What is being asked.
Report the number of lines in the entries below that include the word "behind", and nothing else.

Data records:
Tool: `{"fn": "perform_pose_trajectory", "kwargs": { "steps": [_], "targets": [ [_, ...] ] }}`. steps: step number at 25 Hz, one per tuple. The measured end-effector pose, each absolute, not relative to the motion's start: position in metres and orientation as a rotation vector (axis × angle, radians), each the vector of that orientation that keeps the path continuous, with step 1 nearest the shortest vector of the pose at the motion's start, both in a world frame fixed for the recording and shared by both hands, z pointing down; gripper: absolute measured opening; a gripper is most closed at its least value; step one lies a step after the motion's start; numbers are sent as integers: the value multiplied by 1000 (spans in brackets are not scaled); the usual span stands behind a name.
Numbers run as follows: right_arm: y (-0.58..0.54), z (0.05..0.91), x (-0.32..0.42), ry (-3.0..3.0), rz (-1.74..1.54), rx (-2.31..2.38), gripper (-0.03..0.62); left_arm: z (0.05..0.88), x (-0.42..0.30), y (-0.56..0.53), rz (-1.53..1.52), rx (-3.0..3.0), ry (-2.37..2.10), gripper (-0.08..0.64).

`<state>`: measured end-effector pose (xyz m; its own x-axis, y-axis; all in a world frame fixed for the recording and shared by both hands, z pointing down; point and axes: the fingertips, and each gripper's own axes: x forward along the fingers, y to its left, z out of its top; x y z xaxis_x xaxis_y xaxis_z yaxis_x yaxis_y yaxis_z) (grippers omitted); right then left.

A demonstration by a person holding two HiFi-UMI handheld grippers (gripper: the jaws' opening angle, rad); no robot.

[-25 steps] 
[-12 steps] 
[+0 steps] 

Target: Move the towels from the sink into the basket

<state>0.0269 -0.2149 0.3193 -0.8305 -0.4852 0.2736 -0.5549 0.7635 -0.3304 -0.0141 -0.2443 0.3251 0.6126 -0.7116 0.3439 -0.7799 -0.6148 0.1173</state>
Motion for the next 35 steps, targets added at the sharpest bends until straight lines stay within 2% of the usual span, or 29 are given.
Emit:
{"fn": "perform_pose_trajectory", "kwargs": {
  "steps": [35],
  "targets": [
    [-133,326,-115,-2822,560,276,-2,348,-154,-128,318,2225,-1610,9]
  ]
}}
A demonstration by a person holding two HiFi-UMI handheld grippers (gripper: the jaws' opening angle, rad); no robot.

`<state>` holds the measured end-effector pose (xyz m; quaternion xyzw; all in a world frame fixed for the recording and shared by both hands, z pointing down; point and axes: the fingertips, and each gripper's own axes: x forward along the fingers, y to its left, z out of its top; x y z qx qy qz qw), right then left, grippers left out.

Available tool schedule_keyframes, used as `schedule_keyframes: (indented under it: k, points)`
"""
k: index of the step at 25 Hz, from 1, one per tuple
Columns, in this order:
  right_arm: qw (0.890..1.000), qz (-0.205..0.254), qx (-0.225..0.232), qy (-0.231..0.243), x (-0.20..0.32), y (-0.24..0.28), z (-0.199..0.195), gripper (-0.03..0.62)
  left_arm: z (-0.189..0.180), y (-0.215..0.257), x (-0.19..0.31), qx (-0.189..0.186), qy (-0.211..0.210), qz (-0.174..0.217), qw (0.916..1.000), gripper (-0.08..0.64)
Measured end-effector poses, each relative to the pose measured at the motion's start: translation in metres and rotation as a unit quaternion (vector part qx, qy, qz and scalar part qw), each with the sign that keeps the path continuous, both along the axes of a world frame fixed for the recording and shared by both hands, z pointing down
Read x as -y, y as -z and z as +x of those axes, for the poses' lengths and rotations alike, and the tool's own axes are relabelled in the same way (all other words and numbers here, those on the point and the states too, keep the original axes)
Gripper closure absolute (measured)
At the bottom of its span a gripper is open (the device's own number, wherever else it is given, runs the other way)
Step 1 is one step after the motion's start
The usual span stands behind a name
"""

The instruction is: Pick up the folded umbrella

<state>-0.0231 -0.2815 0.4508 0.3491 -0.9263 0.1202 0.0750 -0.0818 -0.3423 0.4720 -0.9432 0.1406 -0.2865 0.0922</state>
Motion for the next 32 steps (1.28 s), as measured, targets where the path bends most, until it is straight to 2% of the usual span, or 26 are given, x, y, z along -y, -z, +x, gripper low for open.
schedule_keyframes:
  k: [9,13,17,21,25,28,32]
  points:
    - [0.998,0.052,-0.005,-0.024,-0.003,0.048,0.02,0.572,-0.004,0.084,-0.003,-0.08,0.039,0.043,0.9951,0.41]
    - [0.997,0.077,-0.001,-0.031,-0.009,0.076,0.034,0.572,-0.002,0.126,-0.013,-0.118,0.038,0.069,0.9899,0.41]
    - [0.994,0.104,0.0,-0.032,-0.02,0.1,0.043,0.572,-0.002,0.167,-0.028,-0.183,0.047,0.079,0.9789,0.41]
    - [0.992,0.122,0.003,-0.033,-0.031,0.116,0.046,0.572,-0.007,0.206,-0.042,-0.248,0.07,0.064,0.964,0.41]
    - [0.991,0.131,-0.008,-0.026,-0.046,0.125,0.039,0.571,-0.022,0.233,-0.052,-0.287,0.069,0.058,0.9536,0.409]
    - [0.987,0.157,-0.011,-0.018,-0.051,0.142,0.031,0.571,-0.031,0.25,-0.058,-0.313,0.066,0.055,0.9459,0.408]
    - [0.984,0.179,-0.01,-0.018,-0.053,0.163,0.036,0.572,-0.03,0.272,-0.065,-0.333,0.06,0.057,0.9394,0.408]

Expected answer.
2